I have a ~1000x800,000 sparse matrix, and I would like to calculate pairwise distance metrics for the columns. The vast majority of these will have distance 1, so I thought that I might store them as similarity (1 - distance) in a sparse matrix to make the memory footprint feasible.
Unfortunately, the pairwise() function from Distances.jl gives me an out-of-memory error (it’s generating a dense matrix with lots of 1s), and the serial version (where I calculate them one-at-a-time and add them to a sparse matrix) is painfully slow.
using SparseArrays
using Distances
using Combinatorics
function sparse_distance(mat, df=jaccard)
amat = spzeros(size(mat, 2), size(mat, 2))

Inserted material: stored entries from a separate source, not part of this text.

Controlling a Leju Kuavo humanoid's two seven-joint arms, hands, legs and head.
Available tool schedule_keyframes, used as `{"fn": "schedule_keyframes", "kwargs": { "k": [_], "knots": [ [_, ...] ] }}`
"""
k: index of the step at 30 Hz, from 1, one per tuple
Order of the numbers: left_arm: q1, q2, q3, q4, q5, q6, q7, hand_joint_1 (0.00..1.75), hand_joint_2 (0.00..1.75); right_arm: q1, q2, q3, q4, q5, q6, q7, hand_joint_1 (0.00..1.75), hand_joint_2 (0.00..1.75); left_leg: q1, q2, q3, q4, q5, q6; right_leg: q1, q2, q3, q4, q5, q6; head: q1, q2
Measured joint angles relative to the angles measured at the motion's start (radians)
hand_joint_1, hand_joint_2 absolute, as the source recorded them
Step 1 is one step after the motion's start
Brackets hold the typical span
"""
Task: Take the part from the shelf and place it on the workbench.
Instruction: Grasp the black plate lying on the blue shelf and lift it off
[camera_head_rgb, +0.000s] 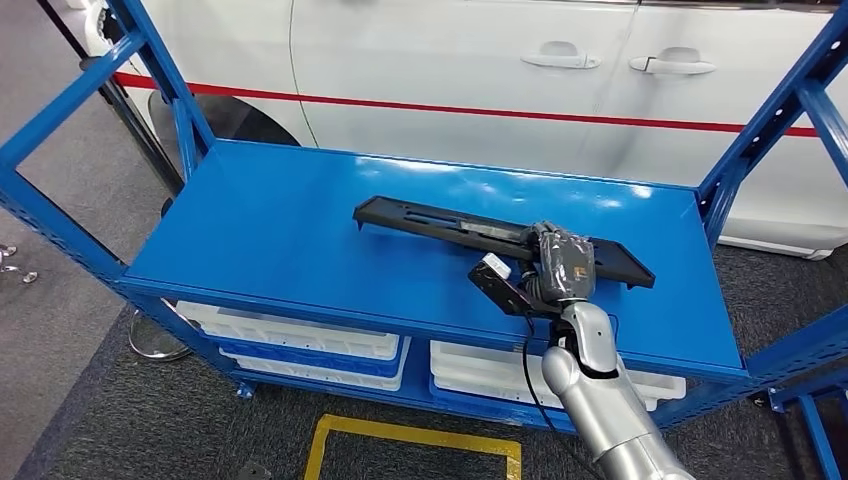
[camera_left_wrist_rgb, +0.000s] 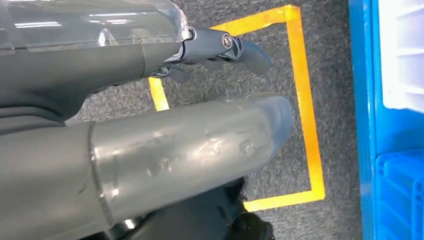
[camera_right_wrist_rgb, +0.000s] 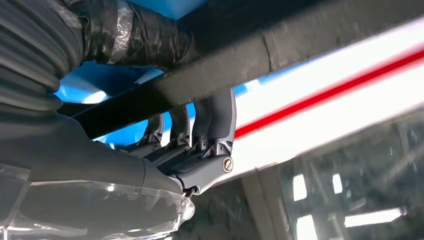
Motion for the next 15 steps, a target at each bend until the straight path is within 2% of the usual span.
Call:
{"fn": "schedule_keyframes", "kwargs": {
  "k": [1, 4, 6, 7, 9, 10, 11, 12, 14, 15],
  "knots": [
    [0.003, 0.0, 0.0, -0.002, 0.004, 0.006, 0.0, 0.0, 0.0, 0.006, -0.001, -0.005, -0.018, 0.002, -0.023, -0.018, 1.75, 1.75, -0.002, -0.001, 0.015, -0.033, 0.008, 0.004, 0.001, 0.001, -0.001, 0.001, 0.0, 0.005, 0.0, 0.0],
    [0.019, 0.0, -0.001, -0.014, 0.016, 0.024, -0.002, 0.0, 0.0, 0.033, -0.002, -0.017, -0.105, 0.031, -0.086, -0.073, 1.75, 1.75, -0.008, -0.001, 0.019, -0.05, 0.01, 0.024, 0.0, 0.003, -0.004, -0.003, 0.002, 0.023, 0.0, 0.0],
    [0.029, -0.002, -0.001, -0.025, 0.024, 0.036, -0.004, 0.0, 0.0, 0.052, -0.002, -0.025, -0.174, 0.049, -0.111, -0.1, 1.75, 1.75, -0.006, 0.0, 0.024, -0.062, 0.016, 0.041, -0.002, 0.003, -0.017, 0.027, -0.021, 0.03, 0.0, 0.0],
    [0.032, -0.003, -0.001, -0.031, 0.027, 0.041, -0.005, 0.0, 0.0, 0.06, -0.002, -0.028, -0.206, 0.055, -0.121, -0.109, 1.75, 1.75, -0.005, 0.001, 0.027, -0.067, 0.019, 0.048, -0.002, 0.002, -0.037, 0.071, -0.047, 0.032, 0.0, 0.0],
    [0.035, -0.005, 0.0, -0.039, 0.031, 0.048, -0.006, 0.0, 0.0, 0.073, -0.001, -0.034, -0.258, 0.061, -0.132, -0.119, 1.75, 1.75, -0.009, 0.002, 0.028, -0.067, 0.017, 0.057, -0.001, 0.002, -0.1, 0.199, -0.107, 0.032, 0.0, 0.0],
    [0.036, -0.006, 0.0, -0.042, 0.031, 0.049, -0.006, 0.0, 0.0, 0.079, 0.0, -0.037, -0.274, 0.062, -0.134, -0.121, 1.75, 1.75, -0.011, 0.001, 0.028, -0.066, 0.016, 0.059, -0.001, 0.002, -0.126, 0.25, -0.121, 0.033, 0.0, 0.0],
    [0.038, -0.008, 0.0, -0.044, 0.031, 0.05, -0.006, 0.0, 0.0, 0.086, 0.0, -0.039, -0.287, 0.062, -0.134, -0.122, 1.75, 1.75, -0.012, 0.0, 0.028, -0.065, 0.015, 0.06, -0.001, 0.002, -0.139, 0.27, -0.117, 0.033, 0.0, 0.0],
    [0.04, -0.009, 0.0, -0.047, 0.031, 0.05, -0.006, 0.0, 0.0, 0.091, 0.0, -0.042, -0.299, 0.063, -0.134, -0.123, 1.75, 1.75, -0.013, 0.0, 0.029, -0.062, 0.013, 0.06, -0.001, 0.002, -0.132, 0.251, -0.095, 0.031, 0.0, 0.0],
    [0.044, -0.012, 0.0, -0.053, 0.035, 0.052, -0.006, 0.0, 0.0, 0.097, 0.0, -0.046, -0.32, 0.066, -0.137, -0.131, 1.75, 1.75, -0.014, -0.002, 0.029, -0.054, 0.006, 0.056, 0.0, 0.001, -0.075, 0.13, -0.029, 0.024, 0.0, 0.0],
    [0.045, -0.014, 0.001, -0.056, 0.04, 0.056, -0.007, 0.0, 0.0, 0.097, 0.0, -0.047, -0.329, 0.068, -0.141, -0.143, 1.75, 1.75, -0.016, -0.002, 0.028, -0.049, 0.002, 0.052, 0.002, 0.001, -0.046, 0.07, -0.007, 0.02, 0.0, 0.0]
  ]
}}
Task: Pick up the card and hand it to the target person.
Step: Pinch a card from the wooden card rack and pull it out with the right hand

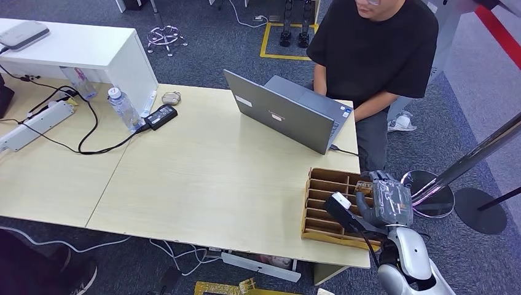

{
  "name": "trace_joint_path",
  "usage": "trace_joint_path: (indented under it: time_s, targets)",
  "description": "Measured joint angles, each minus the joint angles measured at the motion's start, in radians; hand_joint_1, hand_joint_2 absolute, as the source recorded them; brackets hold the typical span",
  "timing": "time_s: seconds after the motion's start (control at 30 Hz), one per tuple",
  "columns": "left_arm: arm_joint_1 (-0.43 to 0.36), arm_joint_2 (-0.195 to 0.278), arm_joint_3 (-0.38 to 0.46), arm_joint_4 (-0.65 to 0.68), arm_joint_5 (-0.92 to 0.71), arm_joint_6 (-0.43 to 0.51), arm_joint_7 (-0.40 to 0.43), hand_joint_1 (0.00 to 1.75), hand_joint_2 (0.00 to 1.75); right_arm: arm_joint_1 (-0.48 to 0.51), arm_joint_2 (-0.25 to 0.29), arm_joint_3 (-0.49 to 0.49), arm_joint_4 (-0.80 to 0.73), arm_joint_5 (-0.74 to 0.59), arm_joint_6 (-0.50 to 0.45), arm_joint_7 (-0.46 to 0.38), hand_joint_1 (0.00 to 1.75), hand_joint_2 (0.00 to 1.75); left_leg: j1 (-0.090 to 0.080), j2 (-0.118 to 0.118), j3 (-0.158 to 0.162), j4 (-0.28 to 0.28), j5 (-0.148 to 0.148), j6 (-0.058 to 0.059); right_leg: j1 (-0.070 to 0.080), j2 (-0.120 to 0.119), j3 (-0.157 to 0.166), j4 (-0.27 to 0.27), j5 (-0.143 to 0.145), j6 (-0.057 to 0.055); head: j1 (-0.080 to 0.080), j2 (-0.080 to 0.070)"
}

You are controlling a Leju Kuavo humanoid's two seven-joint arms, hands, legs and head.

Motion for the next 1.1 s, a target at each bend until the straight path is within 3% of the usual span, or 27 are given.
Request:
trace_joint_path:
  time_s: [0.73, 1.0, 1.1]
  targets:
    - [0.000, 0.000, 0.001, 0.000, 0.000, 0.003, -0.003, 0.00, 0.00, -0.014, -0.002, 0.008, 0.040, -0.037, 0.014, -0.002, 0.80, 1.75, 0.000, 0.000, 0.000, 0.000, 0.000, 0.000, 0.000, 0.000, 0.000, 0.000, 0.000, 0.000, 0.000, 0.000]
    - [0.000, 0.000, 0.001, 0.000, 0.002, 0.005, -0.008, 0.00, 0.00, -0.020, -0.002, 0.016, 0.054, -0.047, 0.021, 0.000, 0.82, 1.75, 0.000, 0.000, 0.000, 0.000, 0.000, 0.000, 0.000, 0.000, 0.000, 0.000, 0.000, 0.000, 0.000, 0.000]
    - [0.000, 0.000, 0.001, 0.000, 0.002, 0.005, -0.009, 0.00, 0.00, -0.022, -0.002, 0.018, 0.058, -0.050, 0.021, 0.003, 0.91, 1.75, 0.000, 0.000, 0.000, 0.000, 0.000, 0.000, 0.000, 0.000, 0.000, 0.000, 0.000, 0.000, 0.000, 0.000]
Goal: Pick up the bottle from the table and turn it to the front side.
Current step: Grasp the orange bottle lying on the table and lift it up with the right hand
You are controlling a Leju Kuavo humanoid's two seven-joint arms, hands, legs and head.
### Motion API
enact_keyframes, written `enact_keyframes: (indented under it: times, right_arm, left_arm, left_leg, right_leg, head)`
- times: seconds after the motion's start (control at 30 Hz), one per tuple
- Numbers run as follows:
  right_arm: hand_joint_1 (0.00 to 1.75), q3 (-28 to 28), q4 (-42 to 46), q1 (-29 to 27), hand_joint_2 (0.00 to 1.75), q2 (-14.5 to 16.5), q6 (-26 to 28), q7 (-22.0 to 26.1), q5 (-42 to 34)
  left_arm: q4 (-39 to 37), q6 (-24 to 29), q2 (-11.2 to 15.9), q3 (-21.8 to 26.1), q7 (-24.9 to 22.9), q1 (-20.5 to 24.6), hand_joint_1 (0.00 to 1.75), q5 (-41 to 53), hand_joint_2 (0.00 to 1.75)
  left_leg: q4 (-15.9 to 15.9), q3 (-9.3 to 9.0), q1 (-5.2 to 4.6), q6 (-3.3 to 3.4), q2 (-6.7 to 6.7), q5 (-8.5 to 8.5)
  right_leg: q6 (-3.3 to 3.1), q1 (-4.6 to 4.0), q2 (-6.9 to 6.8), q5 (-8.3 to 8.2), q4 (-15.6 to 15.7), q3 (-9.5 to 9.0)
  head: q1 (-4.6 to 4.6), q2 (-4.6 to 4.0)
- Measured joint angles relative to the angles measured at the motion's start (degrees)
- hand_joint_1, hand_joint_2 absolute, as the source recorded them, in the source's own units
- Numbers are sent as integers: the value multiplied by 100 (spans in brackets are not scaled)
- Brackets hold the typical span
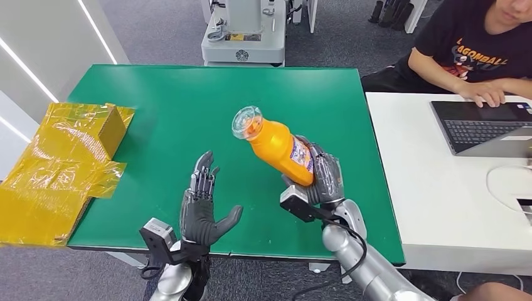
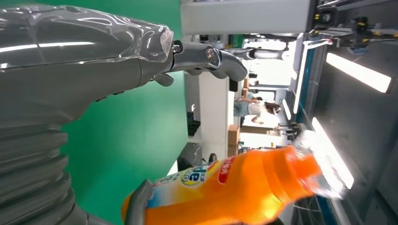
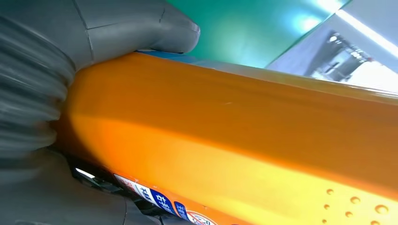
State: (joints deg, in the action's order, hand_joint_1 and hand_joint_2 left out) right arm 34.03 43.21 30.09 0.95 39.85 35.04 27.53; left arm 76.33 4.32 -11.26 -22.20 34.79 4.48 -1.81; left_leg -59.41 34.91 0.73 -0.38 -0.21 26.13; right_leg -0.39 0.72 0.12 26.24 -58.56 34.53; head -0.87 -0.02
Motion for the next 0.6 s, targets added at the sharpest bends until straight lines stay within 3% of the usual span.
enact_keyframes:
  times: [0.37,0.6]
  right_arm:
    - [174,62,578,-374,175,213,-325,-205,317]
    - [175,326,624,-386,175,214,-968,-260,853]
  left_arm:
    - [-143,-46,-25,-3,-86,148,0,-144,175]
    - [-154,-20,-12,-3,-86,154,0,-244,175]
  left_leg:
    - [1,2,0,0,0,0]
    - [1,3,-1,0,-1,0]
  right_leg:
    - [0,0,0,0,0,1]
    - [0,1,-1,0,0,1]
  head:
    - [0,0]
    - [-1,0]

for (i,j) in Combinatorics.combinations(1:size(mat,2), 2)
j % 100_000 == 0 && @info i,j
d = df(mat[:,i], mat[:,j])
d == 1. && continue
amat[i,j] = 1. - d
end
amat
end
Normally is situations like this, I would do one of the following, but I don’t think they’ll work
- Use threads to make things a bit more parallel - this won’t work because updating the sparse matrix isn’t threadsafe
- Use a generator to take some advantage of SIMD - can’t figure out a way to do this that doesn’t either store every entry or calculate the distance twice (eg
[(jaccard(mat[:,i], mat[:,j]), i, j) for (i,j) in Combinatorics(1:size(mat,1), 2) if jaccard(mat[:,i], mat[:,j]) < 1]
Maybe I need to just accept the slowness and / or partition the calculations and store them in files or something, but if anyone has any fancy tricks, I would love to hear them ![]()